WORK ORDER.
Search the listing below for the word "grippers" and copy each line where it appears.

SUPPLIED INFORMATION.
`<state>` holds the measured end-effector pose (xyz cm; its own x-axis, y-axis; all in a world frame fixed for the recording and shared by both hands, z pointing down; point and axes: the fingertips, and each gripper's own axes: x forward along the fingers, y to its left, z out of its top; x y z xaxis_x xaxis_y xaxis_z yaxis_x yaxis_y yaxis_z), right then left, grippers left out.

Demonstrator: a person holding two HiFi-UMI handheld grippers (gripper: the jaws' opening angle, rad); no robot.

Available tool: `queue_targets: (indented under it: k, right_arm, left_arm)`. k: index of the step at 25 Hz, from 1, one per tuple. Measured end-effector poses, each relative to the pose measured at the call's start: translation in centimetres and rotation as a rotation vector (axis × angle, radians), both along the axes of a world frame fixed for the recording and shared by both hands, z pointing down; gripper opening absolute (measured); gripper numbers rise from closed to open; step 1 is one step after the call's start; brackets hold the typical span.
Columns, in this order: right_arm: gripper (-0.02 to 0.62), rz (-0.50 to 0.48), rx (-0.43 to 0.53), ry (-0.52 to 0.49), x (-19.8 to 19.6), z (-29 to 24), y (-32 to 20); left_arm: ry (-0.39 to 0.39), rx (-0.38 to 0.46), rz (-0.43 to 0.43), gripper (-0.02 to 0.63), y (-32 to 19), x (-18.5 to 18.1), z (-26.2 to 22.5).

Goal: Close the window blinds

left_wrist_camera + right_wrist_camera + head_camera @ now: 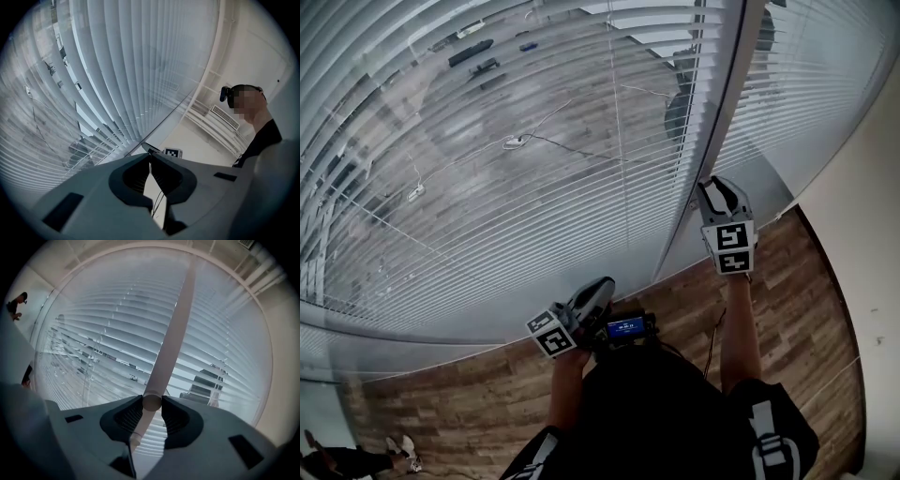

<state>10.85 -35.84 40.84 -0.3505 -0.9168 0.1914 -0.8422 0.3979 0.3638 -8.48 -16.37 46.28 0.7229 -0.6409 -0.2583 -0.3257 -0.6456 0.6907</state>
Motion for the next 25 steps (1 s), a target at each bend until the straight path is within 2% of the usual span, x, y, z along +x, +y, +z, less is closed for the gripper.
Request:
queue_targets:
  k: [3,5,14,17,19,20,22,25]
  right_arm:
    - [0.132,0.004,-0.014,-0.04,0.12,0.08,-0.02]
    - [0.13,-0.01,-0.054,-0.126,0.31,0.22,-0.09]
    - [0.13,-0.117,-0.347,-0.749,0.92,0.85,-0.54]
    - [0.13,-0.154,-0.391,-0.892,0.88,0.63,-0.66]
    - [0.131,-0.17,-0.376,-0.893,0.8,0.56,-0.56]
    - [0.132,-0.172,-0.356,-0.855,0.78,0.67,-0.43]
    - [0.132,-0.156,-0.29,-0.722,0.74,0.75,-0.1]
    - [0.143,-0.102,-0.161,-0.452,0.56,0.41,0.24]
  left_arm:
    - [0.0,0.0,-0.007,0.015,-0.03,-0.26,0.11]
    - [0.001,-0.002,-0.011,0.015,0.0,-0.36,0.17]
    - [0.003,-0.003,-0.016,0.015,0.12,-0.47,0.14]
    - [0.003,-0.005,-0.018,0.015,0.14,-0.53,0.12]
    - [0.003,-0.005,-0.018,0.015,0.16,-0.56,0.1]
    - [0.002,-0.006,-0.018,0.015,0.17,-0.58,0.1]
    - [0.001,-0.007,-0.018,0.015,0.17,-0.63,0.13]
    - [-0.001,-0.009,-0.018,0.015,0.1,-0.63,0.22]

TASK OUTPUT.
`<state>` holds the measured end-effector pose (xyz cm; its own x-axis, y-axis; all in a world frame fixed for the recording and shared by both hands, z pointing down; point and axes: the fingertips, and each gripper's own axes: x forward along the fingers, y to its left, z out of its top; x y z xaxis_x xaxis_y xaxis_z yaxis_x yaxis_y yaxis_z), right then left, grippers left out.
Demonstrator: a person holding two HiFi-UMI handheld grippers (gripper: the jaws' opening angle, rad); no robot.

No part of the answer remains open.